Wywiad ze śmiercią do gazety codziennej nr 1
Bazar zatrzymuje się na jednym z ośnieżonych drzew.
Kracze w niebogłosy...
-Czego tam tak się wydzierasz? - pyta poirytowana Kostucha.
Czarny Kruk siedzi i się patrzy swoimi niebiesko czarnymi ślepiami.
-Spóźnimy się na wywiad z panną Moore! - podchodzi śmierć do drzewa mówi dalej do Ptaka.
-A idź do diabła! - odchodzi zrezygnowany. Nie może się spóźnić, toż to by było niedorzeczne!
Powoli kroczy. Wokół niego unosi się gęsty, czarny dym. Stado ptaków leci nad głową a Czarny Kruk powoli przyswaja słowa wypowiedziane przez Żniwiarza Dusz. Podrywa się pędem i leci do czarnej postaci.

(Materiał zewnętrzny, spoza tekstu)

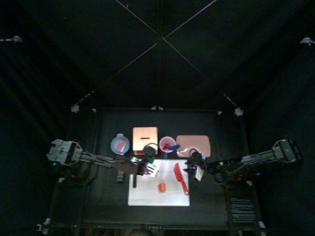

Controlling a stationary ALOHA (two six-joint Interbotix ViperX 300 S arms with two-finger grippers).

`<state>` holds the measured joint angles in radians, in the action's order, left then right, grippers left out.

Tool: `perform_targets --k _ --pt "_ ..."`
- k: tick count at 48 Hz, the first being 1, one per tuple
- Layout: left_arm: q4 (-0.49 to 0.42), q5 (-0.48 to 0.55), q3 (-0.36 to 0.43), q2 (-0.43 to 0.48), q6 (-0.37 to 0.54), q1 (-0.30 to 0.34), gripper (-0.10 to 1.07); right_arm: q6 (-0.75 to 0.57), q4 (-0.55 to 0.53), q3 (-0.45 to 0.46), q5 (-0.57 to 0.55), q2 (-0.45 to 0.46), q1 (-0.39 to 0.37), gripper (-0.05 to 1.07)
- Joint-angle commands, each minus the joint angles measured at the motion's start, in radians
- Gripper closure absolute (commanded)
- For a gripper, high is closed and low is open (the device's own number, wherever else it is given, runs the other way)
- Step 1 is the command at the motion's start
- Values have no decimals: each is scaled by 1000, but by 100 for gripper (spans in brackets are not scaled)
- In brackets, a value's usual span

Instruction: Place carrot top in bowl

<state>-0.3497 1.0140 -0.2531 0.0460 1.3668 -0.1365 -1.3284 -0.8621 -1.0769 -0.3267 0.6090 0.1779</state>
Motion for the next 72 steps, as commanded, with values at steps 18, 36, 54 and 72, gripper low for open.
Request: perform_targets --k 18,36,54,72 --pt "-69 12 -388 -347 3 164 29 -3 26 32 3 8 0 22" --pt "-167 -204 -683 -488 -61 442 29 -3 61 54 2 8 -3 22" --pt "-236 -376 -735 -416 -153 520 27 -3 97 67 2 8 -5 22" --pt "-276 -376 -727 -371 -146 531 -1 -3 137 66 6 8 0 22"
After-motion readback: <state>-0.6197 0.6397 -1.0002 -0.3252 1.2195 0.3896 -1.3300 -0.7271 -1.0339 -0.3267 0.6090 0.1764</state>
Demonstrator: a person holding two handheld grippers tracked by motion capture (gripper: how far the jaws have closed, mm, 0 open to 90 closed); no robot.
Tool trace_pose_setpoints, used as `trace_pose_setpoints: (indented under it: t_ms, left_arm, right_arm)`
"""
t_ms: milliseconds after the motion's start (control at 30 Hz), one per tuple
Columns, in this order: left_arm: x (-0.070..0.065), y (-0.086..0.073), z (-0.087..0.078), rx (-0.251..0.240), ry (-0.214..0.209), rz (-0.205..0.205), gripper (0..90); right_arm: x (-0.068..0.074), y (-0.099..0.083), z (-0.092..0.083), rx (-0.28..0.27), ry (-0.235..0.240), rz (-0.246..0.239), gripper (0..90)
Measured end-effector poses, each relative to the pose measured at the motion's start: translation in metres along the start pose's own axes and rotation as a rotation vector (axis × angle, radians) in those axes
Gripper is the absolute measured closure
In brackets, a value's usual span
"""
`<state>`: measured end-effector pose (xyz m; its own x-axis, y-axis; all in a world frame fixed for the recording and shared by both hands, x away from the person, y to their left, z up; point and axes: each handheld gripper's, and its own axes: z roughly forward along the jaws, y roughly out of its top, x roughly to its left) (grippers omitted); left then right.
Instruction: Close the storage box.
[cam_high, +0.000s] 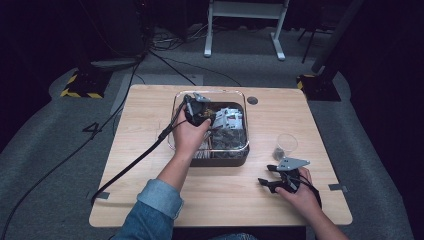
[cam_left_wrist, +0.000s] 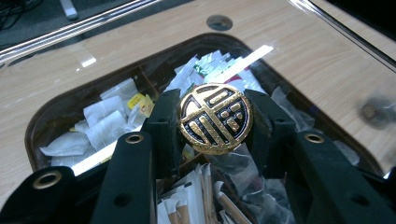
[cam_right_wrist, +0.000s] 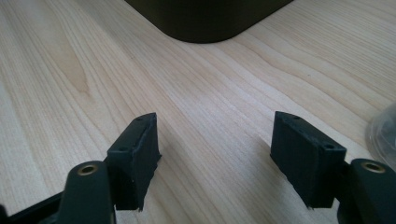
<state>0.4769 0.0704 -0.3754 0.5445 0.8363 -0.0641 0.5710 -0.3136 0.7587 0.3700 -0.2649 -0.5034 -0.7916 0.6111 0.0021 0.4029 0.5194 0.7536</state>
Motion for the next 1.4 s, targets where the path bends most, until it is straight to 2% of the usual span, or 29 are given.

Przed podróżnymi wyłania się budynek telewizji. Kostucha puka do drzwi a następnie wchodzi.
Przenika na drugie piętro i zasiada na miękkim krześle.

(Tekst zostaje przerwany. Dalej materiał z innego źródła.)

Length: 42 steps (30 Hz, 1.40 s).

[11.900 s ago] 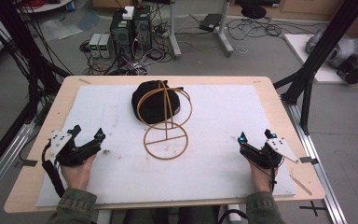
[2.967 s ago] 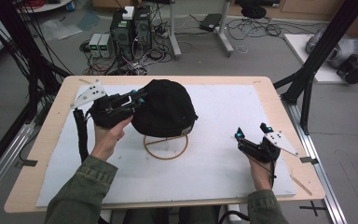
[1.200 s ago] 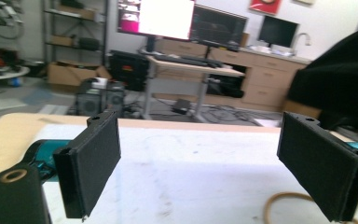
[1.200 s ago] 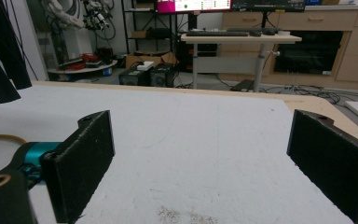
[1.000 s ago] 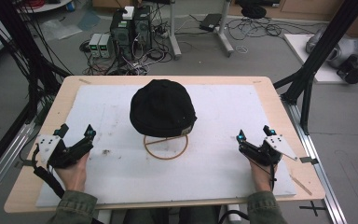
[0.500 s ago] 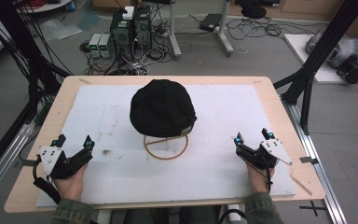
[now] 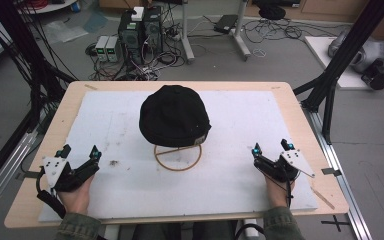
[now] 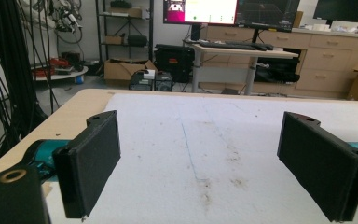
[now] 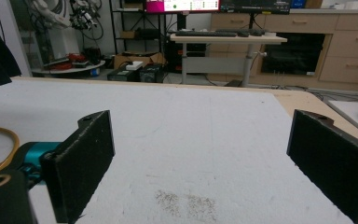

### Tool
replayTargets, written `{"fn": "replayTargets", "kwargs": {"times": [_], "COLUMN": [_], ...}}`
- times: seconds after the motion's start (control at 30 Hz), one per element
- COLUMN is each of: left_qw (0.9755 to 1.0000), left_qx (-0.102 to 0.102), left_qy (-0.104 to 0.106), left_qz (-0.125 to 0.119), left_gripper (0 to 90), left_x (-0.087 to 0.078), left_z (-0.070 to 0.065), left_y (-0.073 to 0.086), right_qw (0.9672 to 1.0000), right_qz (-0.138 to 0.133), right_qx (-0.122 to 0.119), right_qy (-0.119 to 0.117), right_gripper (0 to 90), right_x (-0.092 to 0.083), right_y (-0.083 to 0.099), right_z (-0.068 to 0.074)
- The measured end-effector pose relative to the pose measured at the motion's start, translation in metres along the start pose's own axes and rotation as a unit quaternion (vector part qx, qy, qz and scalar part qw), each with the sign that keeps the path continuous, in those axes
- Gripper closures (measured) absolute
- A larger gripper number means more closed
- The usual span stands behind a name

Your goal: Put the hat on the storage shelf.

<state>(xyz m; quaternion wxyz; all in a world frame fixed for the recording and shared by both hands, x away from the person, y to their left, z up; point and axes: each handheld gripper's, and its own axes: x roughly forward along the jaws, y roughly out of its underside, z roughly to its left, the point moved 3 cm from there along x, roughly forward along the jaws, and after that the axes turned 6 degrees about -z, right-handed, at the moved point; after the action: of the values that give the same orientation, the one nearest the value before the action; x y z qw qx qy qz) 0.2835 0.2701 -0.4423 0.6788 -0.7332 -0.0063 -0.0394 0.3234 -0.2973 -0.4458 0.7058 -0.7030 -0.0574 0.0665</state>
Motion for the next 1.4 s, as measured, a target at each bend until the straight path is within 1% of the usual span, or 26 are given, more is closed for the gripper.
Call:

Panna Moore, bo tak się nazywała młoda dziewczyna. Szczupła nie za wysoka, z brązowymi włosami.
Zdziwiona przez chwilę, wita się z kostuchą.
-Dobrze, w takim razie. Jak to jest być kostuchą? Ostatnio coś mówiłeś o oczach? Zaraz przeczytam komentarze i odpowiesz na nie - zaczyna dziewczyna.

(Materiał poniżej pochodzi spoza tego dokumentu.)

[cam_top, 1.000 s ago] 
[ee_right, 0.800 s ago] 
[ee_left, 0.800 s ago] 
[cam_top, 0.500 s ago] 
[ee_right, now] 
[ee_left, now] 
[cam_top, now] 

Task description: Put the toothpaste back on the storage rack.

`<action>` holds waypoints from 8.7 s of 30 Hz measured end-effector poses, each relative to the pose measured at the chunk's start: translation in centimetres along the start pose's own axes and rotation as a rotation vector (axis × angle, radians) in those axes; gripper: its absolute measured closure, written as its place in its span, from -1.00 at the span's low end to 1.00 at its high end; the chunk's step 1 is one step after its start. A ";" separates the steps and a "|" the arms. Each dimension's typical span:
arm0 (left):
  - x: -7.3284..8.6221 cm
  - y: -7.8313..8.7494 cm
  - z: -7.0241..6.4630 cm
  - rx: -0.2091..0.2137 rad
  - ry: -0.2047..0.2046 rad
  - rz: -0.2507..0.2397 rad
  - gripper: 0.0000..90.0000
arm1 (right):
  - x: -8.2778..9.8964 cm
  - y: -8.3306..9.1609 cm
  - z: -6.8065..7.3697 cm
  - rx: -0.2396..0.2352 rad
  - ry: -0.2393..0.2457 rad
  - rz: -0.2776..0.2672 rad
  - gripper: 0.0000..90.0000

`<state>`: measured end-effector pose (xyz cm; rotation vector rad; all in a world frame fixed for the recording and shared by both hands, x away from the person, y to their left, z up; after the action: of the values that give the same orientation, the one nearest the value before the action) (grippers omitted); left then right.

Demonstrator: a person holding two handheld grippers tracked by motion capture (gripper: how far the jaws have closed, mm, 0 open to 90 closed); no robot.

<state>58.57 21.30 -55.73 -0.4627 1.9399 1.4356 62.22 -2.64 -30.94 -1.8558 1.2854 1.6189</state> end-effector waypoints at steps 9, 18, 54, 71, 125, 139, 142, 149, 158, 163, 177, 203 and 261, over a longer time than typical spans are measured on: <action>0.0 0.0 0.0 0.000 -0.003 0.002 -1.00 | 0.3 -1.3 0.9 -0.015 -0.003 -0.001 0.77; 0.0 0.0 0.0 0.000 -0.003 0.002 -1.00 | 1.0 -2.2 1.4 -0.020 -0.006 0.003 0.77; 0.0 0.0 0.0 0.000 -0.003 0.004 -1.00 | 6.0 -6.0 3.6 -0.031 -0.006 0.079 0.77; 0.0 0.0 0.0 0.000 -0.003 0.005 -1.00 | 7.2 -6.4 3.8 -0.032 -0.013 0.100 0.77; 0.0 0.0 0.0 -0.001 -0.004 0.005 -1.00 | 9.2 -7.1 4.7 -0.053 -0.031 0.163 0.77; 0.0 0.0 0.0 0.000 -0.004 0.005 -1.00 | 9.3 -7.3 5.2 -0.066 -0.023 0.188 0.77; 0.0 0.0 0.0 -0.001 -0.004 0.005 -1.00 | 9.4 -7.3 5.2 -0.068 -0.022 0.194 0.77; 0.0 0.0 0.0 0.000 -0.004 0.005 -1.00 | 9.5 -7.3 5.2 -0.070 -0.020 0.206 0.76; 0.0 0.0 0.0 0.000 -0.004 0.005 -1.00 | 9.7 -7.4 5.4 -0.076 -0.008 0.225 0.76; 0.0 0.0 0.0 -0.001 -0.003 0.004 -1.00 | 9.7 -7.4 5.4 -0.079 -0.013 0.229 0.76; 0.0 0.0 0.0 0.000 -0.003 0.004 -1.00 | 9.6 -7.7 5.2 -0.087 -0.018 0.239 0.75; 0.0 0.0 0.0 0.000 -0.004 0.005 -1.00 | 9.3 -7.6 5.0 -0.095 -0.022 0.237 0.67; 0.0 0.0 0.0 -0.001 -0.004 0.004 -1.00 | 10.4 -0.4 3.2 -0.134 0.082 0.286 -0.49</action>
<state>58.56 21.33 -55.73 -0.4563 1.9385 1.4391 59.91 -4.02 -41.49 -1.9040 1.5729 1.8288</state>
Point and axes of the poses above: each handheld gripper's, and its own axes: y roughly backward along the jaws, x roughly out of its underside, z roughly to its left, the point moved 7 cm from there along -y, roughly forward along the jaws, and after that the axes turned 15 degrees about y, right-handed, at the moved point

-A jak może być? Mówiłem, ale to nie temat na ten wywiad.
Jest jak jest. Co dzień widzę błąkające się duszę po tym świecie, niezadowolone ze swojego losu. Ale sami sobie na to zasłużyli.
Chodzę tu i tam, wraz z moimi krukami. - opowiada ze stoickim spokojem kostucha.
-Hmm... Dobrze, jedna pani pisze "Śmierć jest zła!! Zabija! - widząc minę kostuchy przerywa czytanie.
-Och, nie mylmy pojęć! Jeśli strzelasz, to ty zabijasz ciało. Nie ja. Ja zabieram duszę z martwego ciała! Bo ona tam długo nie wytrzyma. Więc to ty tego kogoś zabijasz. - podnosi głos mroczna postać.
-Bardzo mądre słowa. A jak wygląda uwalnianie duszy z martwego ciała? - poprawia się na krześle Beretendra, bo tak było na imię pannie Moore.
-To tajemnica zawodowa. Jest mi do tego potrzebna kosa, i Kruk. Tyle mogę powiedzieć. - odpowiada Kosiarz.
-A co byś powiedział o Życiu? Swoim przeciwieństwie? - zadaje kolejne pytanie.
-Cóż... Jest bardzo kapryśne... Albo uda się stworzyć nowe życie albo nie. Nienarodzone można zabić. Zrobić wbrew zasadom żywota. A śmierci się nie powstrzyma. Jest stabilna. - patrzy za okno Kostucha.
-Tak, masz rację... - patrzy smutno Betty. Patrzy na kamerzyste i daje mu znak że już koniec.
-Więc jak widzicie państwo! To pierwszy wywiad, tak na początek. Wszelkie pytanie, zażalenia i inne rzeczy piszcie w komentarzach.*
Dziękuję za mile spędzony czas i do zobaczenia. - daje firmowy uśmiech, a kiedy audycja się kończy wzdycha ciężko.
-Może wyskoczymy na kawę? Czy już piłeś po drodze? - poprawia włosy dziewczyna.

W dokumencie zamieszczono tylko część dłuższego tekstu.